A 24-hour curfew was extended to five areas of the city occupied by police officers following the increase in number of arson attacks and looting against Muslims. Buses and trams were taken off the road and most shops and markets had been shut down. The Indian Government claimed the trouble in Calcutta to be a "huge loss of life".

== Casualties and displacement ==
Official and independent sources provide varying figures for casualties. The New York Times reported a death toll of 60 by 12 January, mostly in clashes between police and Hindu demonstrators. The BBC reported that more than 100 people had died by 13 January. A U.S. State Department document from the period estimated the death toll in Calcutta and surrounding areas at around 175, but noted the total could be higher. The violence also prompted a significant influx of Hindu refugees from East Pakistan.

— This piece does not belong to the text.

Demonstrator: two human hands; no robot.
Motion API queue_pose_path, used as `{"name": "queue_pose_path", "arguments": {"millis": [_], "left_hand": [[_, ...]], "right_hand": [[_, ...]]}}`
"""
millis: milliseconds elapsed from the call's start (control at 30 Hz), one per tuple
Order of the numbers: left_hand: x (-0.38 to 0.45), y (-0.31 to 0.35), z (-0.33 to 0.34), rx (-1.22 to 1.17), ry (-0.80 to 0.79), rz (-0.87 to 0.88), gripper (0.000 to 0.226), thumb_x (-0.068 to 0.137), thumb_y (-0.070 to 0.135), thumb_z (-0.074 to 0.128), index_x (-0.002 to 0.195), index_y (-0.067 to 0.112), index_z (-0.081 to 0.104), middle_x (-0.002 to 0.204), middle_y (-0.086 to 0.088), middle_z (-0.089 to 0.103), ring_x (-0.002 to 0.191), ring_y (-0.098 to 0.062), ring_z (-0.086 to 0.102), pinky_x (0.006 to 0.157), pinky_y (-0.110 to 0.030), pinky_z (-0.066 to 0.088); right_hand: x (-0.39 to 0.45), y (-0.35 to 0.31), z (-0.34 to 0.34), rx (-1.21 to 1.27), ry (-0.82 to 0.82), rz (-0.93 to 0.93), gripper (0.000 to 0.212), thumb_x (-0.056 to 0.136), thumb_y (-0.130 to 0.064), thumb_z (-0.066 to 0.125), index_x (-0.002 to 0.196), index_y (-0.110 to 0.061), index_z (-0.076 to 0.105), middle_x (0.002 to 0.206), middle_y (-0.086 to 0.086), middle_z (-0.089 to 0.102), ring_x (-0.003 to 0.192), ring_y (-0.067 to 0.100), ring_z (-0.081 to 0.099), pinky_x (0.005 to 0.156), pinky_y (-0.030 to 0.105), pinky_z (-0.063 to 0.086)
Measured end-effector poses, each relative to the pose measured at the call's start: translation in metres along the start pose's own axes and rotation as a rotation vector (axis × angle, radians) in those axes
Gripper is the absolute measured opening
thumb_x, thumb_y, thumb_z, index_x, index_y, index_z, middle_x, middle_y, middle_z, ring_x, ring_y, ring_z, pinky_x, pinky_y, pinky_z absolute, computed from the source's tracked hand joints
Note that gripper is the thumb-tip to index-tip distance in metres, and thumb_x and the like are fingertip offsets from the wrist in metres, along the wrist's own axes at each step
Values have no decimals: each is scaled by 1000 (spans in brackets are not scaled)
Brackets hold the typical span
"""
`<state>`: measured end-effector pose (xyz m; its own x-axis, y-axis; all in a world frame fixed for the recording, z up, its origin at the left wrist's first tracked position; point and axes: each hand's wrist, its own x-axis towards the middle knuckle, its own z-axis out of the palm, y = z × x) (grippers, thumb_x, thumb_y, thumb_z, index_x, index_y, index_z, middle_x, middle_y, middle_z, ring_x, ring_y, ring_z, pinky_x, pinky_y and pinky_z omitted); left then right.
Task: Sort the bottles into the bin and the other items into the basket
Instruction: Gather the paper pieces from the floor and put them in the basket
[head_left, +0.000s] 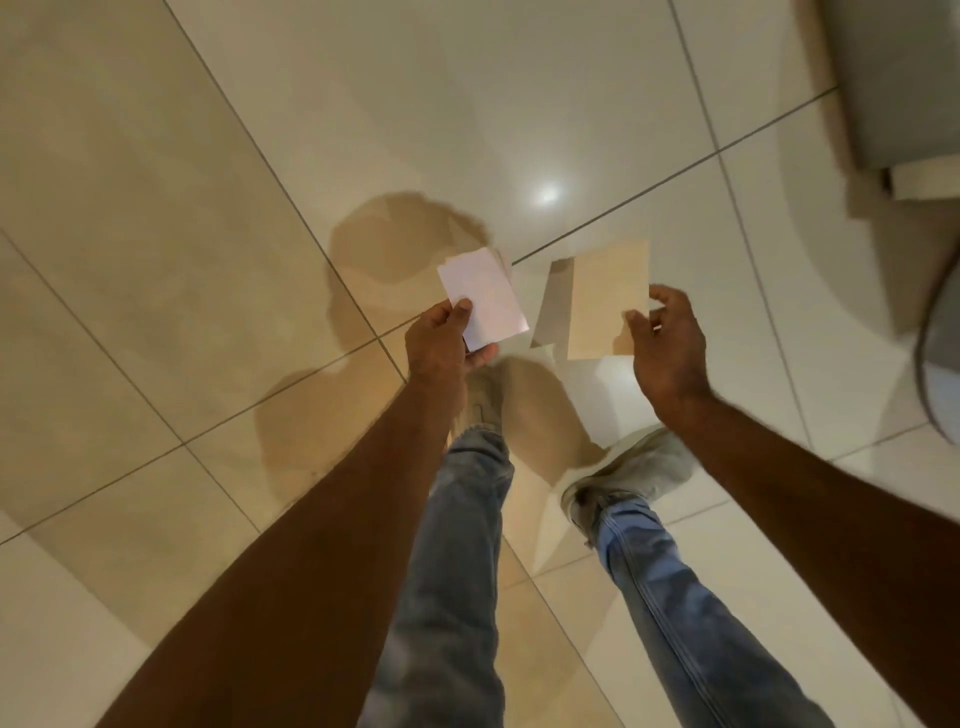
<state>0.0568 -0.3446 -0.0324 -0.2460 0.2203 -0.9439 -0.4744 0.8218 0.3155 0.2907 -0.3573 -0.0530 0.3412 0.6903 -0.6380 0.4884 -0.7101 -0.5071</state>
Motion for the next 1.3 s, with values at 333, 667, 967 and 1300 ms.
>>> {"name": "queue_pose_path", "arguments": {"millis": [333,667,967,1300], "left_hand": [[-190,62,-10,197,-92,23,19,95,20,70,107,6,68,120,-19,68,102,-33,67,64,-32,62],[-391,124,-19,314,-291,161,13,98,10,65,103,-1,60,106,-19,59,99,-33,64,78,-36,64],[-538,141,33,457,-455,311,16,102,9,58,115,0,63,107,-12,65,93,-25,67,76,-34,64],[-675,64,159,604,-637,516,7,100,17,63,95,12,63,97,-6,69,81,-20,70,64,-30,62]], "right_hand": [[-141,-77,-136,-23,116,113,10,98,-20,60,107,-16,60,76,-13,55,67,0,53,57,4,37],[-293,-192,-256,105,251,-2,6,95,-14,56,101,-13,59,87,-3,62,73,14,56,55,6,39],[-393,-215,-374,318,432,-76,15,97,-20,53,108,-12,59,95,-1,64,82,14,59,61,9,42],[-455,-133,-538,594,697,-114,15,100,-22,53,113,-17,56,99,-14,65,89,-7,62,70,10,50]]}}
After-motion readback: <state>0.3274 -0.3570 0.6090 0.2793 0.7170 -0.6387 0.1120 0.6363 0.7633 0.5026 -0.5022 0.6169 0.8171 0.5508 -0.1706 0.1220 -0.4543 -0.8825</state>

While the Calcutta riots were brought under control by January 15, 1964, the violence in East Pakistan increased, and on 18 January, The Daily Ittefaq reported that 95% of the ruined houses belong to the Hindus in old Dhaka and about 100,000 Hindus were rendered homeless in Dhaka city. On 23 January, The Hindu, quoting the Pakistan authorities, reported that around 1,000 persons were killed in communal violence in Dhaka over the previous week.

== Government and Army response ==
The Indian government responded swiftly, deploying the army and imposing curfews. Police and military forces were authorized to open fire on violent mobs. Union Home Minister Gulzarilal Nanda visited affected areas and emphasized the protection of Muslim lives. Public transport was suspended, and most shops and markets were closed.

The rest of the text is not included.